This is the next chapter of our serialised story for children. (NB: Just like BCE dates, the chapter numbers go backwards.)
In spite of what you may think, Spookie doesn’t spend all day indoors reading books and making things. Sometimes she likes to get out in the fresh air.
Now Sunderland is full of junk shops, with interesting things in the window. She was passing one such shop when she saw a beautiful Egyptian cat. He was just her height, even though he was sitting down with his back legs. But he was standing up tall on his forepaws, long-necked, proud and slim. He had Egyptian writing all over his front, and fancy eyes, with a long tear-duct and a single eyelash like you see on Egyptian mummies. He looked to be made of solid gold, and she instantly fell in love with him.
She had so wanted to go to Egypt with Dyspepsia, and was disappointed she had to stay at home. But here was a bit of Egypt which could be all her very own, provided he wasn’t made of solid gold, which would cost a bit more than she could afford.

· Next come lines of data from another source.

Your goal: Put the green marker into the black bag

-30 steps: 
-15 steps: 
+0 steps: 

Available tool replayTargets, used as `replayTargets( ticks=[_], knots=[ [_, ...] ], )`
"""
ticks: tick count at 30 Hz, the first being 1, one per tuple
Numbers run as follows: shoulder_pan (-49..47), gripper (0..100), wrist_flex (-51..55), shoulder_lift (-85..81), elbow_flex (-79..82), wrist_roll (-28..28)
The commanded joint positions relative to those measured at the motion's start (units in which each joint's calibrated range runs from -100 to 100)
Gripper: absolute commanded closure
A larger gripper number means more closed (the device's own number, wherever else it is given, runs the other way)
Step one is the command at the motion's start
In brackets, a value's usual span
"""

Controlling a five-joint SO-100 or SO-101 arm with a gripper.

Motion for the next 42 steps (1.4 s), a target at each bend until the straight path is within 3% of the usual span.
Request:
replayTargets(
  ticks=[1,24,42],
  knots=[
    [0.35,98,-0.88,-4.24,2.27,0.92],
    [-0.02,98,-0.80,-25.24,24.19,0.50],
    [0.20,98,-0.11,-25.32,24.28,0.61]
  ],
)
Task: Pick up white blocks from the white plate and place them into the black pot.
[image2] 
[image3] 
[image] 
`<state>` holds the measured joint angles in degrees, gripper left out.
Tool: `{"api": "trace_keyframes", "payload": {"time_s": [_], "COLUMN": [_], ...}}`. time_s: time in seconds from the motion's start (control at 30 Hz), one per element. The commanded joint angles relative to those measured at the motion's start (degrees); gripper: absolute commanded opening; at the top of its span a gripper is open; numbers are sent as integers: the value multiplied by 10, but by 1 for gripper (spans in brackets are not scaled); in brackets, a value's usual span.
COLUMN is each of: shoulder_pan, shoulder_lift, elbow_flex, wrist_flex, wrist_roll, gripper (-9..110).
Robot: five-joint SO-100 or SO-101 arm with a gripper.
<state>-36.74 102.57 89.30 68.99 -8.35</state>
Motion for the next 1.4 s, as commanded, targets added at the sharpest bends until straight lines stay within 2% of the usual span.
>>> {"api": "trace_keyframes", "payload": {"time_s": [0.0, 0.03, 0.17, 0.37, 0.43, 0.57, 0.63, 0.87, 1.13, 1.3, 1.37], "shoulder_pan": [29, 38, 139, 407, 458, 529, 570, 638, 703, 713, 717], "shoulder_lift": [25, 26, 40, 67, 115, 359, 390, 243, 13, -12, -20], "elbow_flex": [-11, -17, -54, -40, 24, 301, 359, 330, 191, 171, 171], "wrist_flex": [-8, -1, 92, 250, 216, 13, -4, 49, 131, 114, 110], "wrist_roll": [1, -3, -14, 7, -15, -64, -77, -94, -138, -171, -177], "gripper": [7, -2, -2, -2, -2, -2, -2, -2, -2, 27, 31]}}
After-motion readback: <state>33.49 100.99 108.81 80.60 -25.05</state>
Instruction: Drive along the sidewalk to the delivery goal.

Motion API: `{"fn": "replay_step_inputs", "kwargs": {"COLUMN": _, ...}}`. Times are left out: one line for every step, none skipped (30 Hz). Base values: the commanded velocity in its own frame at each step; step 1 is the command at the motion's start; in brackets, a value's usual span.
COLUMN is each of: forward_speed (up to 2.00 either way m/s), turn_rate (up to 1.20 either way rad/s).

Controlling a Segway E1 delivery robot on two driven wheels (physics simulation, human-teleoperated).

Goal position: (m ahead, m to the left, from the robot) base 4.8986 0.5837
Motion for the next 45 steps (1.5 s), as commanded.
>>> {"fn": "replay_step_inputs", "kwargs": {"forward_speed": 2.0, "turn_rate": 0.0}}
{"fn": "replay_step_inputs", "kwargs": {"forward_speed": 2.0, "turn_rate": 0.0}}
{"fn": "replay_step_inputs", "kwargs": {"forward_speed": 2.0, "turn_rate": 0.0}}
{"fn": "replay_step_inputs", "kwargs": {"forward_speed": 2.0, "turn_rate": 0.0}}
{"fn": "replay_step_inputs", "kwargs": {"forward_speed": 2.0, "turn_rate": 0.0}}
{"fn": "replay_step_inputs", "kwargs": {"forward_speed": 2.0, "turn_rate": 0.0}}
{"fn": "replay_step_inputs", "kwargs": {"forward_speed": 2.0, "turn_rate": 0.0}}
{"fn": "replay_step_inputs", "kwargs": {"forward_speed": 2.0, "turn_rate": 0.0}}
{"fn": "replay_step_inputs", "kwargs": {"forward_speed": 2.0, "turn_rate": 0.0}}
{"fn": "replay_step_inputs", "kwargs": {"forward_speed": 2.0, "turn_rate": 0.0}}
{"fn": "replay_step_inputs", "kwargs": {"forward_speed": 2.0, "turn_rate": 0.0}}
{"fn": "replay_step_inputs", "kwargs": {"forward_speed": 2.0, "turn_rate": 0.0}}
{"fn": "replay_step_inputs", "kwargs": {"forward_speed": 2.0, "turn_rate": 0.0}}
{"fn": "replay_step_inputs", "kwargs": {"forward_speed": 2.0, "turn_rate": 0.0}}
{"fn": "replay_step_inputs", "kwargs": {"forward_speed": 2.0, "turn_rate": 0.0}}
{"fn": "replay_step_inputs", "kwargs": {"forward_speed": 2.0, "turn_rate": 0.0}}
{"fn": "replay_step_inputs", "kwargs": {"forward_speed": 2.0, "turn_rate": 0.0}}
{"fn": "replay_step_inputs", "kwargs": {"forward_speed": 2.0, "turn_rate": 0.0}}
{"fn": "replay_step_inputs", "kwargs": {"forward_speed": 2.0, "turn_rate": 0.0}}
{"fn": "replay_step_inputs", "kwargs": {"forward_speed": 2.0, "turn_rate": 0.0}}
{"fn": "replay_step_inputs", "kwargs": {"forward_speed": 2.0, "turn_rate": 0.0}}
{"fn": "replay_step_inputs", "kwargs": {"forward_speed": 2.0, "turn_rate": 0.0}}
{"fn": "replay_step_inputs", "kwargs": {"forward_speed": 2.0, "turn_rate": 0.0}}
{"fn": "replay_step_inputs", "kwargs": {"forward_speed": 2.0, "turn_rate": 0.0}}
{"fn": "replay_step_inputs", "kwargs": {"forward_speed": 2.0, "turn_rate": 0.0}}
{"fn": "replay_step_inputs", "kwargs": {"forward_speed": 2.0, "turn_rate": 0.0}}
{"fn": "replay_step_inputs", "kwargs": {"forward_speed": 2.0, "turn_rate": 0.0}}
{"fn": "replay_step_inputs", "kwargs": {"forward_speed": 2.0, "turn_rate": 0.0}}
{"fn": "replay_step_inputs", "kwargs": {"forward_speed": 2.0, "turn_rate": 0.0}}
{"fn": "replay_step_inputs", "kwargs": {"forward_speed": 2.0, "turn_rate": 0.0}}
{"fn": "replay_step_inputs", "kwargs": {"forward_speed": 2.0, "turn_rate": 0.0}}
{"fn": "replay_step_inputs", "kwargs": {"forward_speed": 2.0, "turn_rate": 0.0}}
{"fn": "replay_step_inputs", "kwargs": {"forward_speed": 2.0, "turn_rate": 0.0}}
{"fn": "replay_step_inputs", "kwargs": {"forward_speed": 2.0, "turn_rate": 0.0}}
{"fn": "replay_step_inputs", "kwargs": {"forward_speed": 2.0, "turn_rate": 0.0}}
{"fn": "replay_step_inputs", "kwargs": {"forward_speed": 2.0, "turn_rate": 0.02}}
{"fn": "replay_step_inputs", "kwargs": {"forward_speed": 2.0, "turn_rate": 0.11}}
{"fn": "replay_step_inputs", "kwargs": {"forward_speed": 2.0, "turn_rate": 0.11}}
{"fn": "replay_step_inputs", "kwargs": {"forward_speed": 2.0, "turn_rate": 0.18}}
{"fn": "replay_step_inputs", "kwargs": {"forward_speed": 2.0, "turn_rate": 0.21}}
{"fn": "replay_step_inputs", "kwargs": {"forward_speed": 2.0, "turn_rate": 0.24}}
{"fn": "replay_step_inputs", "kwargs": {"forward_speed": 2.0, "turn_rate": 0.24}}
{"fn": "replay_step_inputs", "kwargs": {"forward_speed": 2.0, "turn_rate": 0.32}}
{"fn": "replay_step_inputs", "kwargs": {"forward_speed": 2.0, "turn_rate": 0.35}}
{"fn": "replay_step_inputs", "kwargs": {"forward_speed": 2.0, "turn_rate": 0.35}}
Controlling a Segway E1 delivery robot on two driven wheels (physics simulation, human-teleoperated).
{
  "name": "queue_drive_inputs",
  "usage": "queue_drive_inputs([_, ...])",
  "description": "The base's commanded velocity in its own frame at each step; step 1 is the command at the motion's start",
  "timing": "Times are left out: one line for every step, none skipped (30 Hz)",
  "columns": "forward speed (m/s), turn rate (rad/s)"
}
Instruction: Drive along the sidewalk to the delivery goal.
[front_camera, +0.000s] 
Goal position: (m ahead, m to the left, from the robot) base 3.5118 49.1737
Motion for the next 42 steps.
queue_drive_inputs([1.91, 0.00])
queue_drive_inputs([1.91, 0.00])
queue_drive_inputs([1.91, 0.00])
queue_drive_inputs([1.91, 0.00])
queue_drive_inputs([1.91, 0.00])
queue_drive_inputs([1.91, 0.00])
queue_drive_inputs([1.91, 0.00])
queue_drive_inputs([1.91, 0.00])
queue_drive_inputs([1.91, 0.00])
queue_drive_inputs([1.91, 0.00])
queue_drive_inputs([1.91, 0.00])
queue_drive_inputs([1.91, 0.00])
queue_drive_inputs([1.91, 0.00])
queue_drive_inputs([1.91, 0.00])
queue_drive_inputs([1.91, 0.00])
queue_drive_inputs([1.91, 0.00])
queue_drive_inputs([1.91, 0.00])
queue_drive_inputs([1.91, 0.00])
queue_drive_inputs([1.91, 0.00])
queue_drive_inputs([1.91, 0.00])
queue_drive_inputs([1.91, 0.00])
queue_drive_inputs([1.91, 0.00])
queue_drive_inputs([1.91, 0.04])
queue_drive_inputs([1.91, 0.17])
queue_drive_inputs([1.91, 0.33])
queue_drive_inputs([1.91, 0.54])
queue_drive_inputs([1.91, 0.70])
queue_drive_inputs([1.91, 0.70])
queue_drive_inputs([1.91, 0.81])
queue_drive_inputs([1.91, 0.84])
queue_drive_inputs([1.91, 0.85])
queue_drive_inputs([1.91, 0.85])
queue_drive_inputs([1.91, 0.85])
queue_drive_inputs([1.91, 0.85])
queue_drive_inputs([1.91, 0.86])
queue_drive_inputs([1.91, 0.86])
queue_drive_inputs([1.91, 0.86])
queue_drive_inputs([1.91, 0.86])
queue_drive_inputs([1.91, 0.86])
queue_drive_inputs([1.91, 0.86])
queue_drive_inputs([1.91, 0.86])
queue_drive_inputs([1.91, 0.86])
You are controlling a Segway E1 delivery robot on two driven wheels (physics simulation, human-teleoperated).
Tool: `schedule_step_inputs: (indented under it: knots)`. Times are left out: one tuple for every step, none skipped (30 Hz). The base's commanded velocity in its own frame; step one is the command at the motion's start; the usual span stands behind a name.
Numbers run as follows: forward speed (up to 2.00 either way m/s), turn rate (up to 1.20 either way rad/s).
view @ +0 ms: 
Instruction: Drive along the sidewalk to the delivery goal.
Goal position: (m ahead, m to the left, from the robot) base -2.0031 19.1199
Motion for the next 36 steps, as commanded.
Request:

She went in the shop and asked: was it solid gold? The shopkeeper tapped the Egyptian cat with his knuckle and it sounded hollow, so he let her have it at a fair price and she went home, got a trolley, went back to the shop and wheeled it home. She stood it by the fireside (all cats love to have open fires to sit in front of) and fetched a cloth to give it a good polish because it had got all dusty in the shop.
Now she would have company tonight, even though it would be silent company, but that was all right by her.
As she was polishing the back of the statue, just above the tail she found a tiny trapdoor the size of your thumb. It reminded her of the battery compartment in the TV controller, and sure enough there were contacts inside, just like you’d expect to see. But that was silly, because they didn’t have batteries back in those days, surely.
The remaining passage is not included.